Tom Piatak’s article, “Nazis and Other Delusions: A Response to Hoppe,” is generating a lot of heat at Chronicles Magazine, edited by the peerless Dr. Fleming. Hans Hoppe, whom I know and like, is said to have referred to some prominent paleoconservatives, Pat Buchanan and the late Sam Francis, as national socialists.
Writes Piatak, “All the paleoconservatives present at the 1996 meeting with whom I spoke confirmed my recollection of this, and I can attest that Sam Francis understood Hoppe to be calling him a Nazi as well.”
Hard-hitting, for sure, I have always understood Hoppe’s “national socialism” comments to be a condemnation of the economic thinking of his philosophical foes. Besides being an unbelievably hackneyed and meaningless label, libeling someone a Nazi usually refers to their alleged anti-Semitism or racism. Hoppe’s libertarianism is the kind that doesn’t give a hoot if someone harbors such sentiments, just as long as the so-called Nazi keeps his mitts to himself.
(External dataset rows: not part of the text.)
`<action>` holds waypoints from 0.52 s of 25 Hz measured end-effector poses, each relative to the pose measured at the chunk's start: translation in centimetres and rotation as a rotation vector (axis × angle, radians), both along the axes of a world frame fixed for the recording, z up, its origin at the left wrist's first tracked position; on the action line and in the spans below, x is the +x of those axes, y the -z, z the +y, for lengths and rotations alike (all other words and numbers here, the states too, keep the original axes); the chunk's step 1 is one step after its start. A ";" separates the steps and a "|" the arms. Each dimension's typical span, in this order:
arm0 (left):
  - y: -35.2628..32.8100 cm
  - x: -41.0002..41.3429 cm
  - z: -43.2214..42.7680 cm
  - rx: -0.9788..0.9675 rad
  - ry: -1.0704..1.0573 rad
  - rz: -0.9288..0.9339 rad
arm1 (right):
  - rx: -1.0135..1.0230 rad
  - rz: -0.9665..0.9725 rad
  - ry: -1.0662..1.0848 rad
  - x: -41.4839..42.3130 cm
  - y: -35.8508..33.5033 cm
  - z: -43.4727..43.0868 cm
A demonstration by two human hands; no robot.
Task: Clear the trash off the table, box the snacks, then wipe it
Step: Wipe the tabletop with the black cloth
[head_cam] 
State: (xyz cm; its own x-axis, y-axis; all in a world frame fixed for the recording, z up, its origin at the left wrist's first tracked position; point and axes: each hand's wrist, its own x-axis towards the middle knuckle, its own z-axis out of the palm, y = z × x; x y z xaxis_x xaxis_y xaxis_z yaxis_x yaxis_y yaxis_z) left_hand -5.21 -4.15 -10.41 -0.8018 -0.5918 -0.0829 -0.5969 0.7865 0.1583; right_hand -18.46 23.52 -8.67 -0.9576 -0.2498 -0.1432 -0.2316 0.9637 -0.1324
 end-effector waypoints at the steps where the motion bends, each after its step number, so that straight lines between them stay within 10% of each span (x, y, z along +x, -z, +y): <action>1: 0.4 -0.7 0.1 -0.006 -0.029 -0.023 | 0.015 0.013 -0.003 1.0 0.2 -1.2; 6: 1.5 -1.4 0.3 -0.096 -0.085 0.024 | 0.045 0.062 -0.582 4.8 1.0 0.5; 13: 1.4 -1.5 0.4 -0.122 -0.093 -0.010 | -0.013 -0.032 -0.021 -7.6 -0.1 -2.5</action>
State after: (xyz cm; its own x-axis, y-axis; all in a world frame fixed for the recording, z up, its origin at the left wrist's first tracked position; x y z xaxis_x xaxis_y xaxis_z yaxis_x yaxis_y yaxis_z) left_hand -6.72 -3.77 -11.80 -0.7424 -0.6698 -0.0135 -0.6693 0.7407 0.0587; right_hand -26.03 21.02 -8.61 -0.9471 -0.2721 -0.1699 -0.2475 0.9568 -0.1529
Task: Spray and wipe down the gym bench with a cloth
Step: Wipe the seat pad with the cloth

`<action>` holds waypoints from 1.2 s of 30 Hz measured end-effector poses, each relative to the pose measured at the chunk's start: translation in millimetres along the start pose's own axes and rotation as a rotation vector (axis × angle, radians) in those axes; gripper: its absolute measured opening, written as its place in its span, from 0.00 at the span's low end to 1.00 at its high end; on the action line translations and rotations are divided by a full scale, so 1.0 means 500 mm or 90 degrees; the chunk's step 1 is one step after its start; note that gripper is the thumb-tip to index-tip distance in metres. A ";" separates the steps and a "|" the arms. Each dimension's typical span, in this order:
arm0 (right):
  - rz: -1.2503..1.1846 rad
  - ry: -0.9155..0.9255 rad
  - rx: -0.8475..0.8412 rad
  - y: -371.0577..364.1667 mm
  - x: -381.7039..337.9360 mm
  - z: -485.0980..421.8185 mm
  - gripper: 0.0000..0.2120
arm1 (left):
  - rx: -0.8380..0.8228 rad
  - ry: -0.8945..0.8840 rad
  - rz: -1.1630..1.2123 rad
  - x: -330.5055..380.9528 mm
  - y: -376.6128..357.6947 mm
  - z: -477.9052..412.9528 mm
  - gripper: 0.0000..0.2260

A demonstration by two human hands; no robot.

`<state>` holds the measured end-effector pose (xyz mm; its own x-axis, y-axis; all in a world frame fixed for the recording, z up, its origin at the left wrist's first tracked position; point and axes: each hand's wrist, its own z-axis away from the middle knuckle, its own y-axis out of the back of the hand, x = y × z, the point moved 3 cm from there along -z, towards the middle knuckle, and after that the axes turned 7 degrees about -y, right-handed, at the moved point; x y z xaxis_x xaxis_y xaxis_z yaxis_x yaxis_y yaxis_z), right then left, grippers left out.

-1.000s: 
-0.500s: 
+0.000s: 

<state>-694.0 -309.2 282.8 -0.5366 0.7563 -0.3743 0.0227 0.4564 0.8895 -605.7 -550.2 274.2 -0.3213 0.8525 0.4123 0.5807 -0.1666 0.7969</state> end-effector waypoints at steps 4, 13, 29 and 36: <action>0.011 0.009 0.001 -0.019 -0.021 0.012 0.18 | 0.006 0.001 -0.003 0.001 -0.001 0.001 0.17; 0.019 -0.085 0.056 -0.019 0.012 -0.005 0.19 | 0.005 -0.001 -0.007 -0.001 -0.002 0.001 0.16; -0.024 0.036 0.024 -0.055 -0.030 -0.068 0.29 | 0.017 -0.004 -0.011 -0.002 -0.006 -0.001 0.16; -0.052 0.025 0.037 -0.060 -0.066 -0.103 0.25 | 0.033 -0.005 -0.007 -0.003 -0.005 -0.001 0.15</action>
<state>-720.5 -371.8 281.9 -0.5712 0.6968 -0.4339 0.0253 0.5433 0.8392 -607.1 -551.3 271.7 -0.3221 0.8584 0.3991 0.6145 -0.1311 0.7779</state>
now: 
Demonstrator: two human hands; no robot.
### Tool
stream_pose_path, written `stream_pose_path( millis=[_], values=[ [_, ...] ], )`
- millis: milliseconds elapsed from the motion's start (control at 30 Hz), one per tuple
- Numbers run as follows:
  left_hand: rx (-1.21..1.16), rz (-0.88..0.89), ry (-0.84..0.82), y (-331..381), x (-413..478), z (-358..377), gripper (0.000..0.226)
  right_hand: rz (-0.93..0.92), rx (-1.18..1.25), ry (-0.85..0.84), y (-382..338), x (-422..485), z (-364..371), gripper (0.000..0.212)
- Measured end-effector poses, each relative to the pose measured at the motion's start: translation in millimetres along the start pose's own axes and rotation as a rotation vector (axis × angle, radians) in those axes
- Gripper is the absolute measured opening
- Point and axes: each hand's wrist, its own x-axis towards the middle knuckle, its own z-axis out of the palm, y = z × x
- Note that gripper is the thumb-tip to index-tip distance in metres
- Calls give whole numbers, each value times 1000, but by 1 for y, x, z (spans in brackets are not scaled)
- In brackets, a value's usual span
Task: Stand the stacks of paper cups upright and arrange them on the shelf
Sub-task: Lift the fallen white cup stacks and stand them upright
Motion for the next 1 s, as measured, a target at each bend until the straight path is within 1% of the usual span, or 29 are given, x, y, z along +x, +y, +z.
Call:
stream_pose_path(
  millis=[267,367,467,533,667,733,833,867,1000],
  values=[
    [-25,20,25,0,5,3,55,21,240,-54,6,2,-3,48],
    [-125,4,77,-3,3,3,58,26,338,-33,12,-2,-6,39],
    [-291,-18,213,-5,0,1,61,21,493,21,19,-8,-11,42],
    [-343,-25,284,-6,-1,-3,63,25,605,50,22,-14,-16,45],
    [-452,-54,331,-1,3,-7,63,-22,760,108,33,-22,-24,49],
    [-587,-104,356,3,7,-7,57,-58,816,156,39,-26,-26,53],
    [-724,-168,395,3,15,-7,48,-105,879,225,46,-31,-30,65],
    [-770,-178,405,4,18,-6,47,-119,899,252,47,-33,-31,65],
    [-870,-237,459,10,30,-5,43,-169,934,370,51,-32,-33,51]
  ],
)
That’s my position as a paleolibertarian. I don’t care if you hate me for being Jewish, just stay out of my face. In fact, I will go so far as to say that I despise sanctimonious neocons (like the stupid E. Hasslebeck on “The View”) who go out of their way to hunt down and humiliate anyone who shows “prejudice.” (I want to start a “Protect the Prejudiced” movement.) I think Hoppe is pretty much like that.
More important: Hoppe has been hounded by the PC police and accused of racism, homophobia—you name it. He is pretty uncompromising on race, culture—is a defender of the natural aristocracy and the West they way it ought to be. Mr. Piatak himself quotes the uncompromising Hoppe using designations such as “human trash” and “inferior people” quite comfortably. This doesn’t sound like a person who would turn around and, self-righteously, call another a Nazi.
Why would someone with Hans’ views,then, use the “national socialism” pejorative in the way he is accused of doing against his interlocutors? It’s just not Hoppe’s style. Coming from Hoppe, I am inclined to see any use of the national socialism label as descriptive of their economics. Economics is his field, after all.
“What have Hoppe’s fellow libertarians done on immigration since 1996?” asks Piatak. Unless he has backpedalled on immigration, Hans was one of the few libertarians to oppose the mass immigration immolation.
See “TRADE GOODS, NOT PLACES.” I’ve always taken Hans to be both anarchist and immigration restrictionist, which is, some would argue, inconsistent. “TRADE GOODS, NOT PLACES” does not paper over the inconsistencies:
Matters would be simple if all libertarians agreed that a constitutional government has an obligation to repel foreign invaders. They don’t, not if they are anarchists. Both open-border and closed-border libertarian anarcho-capitalists posit that an ideal society is one where there is no entity—government—to monopolize defense and justice functions. In a society based on anarcho-capitalism, where every bit of property is privately owned, the reasoning goes, private property owners cannot object if X invites Y onto his property, so long as he keeps him there, or so long as Y obtains permission to venture onto other spaces. Despite their shared anarchism, limited-immigration anarcho-libertarians and free-immigration anarcho-libertarians arrive respectively at different conclusions when they make the transition from utopia to real life.
The latter believe the state must refrain from interfering with the free movement of people despite the danger they may pose to nationals. The former arrive at the exact opposite conclusion: So long as the modern American Welfare State stands, and so long as it owns large swaths of property, it’s permissible to expect the state to carry out its traditional defensive functions. This includes repelling incomers who may endanger the lives and livelihoods of locals. [UPDATE (June 27): This, in my understanding, is Hoppe’s position.]
The open-border libertarian will claim that his is the less porous position. He will accuse the limited-immigration libertarian of being guilty of, on the one hand, wanting the state to take action to counter immigration, but, on the other hand, because of his anarchism, being at pains to find a basis for the interventions he favors. Not being an anarchist, and hence not having to justify the limited use by government of force against invaders, I hope I have escaped these contradictions.
This essay is in my libertarian manifesto, Broad Sides: One Woman’s Clash With A Corrupt Society. Get it.
By the by, Hans, whom many people vilify as haughty, can be a lot of fun.